■ Assignment ■
Your reply should repeat, exactly, the line containing "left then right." and the rest of the material after it.

■ Dataset excerpt ■

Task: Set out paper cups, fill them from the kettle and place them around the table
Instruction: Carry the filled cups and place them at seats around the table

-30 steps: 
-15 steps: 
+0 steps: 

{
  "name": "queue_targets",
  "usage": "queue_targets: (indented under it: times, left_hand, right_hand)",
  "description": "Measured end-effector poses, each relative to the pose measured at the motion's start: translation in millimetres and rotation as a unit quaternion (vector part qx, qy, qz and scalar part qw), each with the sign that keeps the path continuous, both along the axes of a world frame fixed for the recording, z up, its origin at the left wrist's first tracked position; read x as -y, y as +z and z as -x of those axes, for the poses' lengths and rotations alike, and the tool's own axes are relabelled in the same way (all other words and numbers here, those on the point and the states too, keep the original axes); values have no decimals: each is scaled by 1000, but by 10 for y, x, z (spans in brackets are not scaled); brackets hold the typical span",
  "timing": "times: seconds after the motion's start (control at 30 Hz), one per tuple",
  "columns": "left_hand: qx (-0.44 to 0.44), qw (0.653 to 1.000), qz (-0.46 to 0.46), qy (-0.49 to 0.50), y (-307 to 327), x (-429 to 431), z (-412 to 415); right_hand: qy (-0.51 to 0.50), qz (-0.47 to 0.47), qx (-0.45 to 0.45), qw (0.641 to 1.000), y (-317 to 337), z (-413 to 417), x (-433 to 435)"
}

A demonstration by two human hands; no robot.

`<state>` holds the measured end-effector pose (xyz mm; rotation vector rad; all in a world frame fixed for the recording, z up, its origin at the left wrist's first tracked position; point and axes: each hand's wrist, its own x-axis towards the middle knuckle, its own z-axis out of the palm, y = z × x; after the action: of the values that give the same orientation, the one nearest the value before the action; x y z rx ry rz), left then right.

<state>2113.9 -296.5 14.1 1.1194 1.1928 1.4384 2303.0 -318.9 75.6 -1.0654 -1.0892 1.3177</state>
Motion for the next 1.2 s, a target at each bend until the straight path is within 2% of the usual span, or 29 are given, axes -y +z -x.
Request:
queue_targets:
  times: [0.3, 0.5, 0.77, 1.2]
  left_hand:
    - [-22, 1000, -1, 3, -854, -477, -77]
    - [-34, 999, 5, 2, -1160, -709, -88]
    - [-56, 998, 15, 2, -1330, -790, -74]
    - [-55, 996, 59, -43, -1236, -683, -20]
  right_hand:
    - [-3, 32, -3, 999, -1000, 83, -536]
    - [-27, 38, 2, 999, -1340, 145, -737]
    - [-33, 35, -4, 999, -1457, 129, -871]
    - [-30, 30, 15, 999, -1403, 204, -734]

■ Result ■
`<state>` holds the measured end-effector pose (xyz mm; rotation vector rad; all in a world frame fixed for the recording, z up, its origin at the left wrist's first tracked position; point and axes: each hand's wrist, its own x-axis towards the middle knuckle, its own z-axis out of the palm, y = z × x; after the action: of the values that give the same orientation, the one nearest the value before the action; x y z rx ry rz), left then right.

<state>2113.9 -296.5 14.1 1.1194 1.1928 1.4384 2303.0 -318.9 75.6 -1.0654 -1.0892 1.3177</state>
Motion for the next 1.2 s, a target at each bend until the straight path is within 2% of the usual span, or 29 are given, axes -y +z -x.
Request:
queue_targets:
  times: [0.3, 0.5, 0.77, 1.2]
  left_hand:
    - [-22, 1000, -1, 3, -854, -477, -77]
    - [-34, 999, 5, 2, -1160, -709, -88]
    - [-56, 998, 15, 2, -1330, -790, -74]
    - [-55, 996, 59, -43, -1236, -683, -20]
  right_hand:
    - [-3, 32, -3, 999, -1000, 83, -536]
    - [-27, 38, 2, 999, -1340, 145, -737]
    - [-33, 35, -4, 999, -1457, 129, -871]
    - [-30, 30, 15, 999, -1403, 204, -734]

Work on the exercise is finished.